■ EXERCISE DIRECTIONS:
The lines to reproduce from the material below are those from the one containing "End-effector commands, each" through the one containing "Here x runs", both included; write them out exactly and add nothing.

_ _ _ _ _

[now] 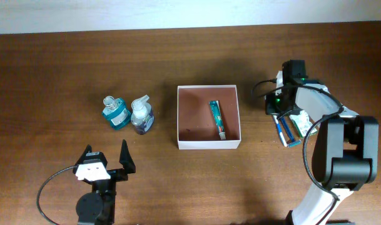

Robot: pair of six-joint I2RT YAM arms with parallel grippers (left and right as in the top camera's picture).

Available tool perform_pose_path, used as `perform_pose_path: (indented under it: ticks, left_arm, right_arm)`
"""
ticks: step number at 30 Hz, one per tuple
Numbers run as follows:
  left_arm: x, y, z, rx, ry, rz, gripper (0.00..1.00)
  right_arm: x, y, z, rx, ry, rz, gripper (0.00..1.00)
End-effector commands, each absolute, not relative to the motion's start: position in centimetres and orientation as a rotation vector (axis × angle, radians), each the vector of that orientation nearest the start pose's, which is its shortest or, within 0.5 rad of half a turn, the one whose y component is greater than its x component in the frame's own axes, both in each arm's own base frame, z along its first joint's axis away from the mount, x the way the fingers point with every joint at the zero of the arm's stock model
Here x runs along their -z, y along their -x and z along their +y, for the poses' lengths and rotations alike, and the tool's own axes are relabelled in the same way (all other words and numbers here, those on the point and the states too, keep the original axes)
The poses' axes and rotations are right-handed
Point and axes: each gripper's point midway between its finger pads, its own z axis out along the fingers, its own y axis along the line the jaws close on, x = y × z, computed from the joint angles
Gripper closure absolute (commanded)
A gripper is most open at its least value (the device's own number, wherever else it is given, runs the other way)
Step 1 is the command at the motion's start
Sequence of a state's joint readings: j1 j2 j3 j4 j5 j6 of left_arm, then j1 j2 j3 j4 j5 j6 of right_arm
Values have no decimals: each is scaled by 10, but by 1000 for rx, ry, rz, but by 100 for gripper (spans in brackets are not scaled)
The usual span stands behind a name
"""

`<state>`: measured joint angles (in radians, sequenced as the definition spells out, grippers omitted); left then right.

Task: Pack container
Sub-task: 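Carry the toothbrush into the box and release it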

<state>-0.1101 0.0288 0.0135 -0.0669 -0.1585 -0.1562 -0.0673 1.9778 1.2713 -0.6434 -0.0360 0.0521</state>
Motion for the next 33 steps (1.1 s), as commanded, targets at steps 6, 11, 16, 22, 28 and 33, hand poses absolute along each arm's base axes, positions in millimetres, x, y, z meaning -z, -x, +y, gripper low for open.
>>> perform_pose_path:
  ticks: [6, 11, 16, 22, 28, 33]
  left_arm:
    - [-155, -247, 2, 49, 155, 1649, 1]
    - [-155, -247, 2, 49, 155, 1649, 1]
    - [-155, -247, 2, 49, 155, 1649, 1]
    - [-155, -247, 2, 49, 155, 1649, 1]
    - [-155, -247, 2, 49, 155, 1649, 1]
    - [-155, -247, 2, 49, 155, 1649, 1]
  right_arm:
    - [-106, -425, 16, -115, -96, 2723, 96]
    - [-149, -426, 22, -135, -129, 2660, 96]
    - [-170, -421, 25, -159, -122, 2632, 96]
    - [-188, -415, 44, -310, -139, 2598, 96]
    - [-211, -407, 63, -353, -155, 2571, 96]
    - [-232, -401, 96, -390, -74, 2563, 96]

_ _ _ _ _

■ WRITTEN SOLUTION:
End-effector commands, each absolute, not relative to the motion's start: position in centimetres and orientation as a rotation vector (axis × angle, radians), each the vector of that orientation nearest the start pose's, which is its shortest or, within 0.5 rad of half a turn, the one whose y component is greater than its x component in the frame's own axes, both in each arm's own base frame, z along its first joint's axis away from the mount, x the way the fingers point with every joint at the zero of the arm's stock model
Here x runs along their -z, y along their -x and z along their +y, for the poses' lengths and rotations alike, and the tool's own axes are relabelled in the same way (all other words and numbers here, those on the point and the states too, keep the original axes)

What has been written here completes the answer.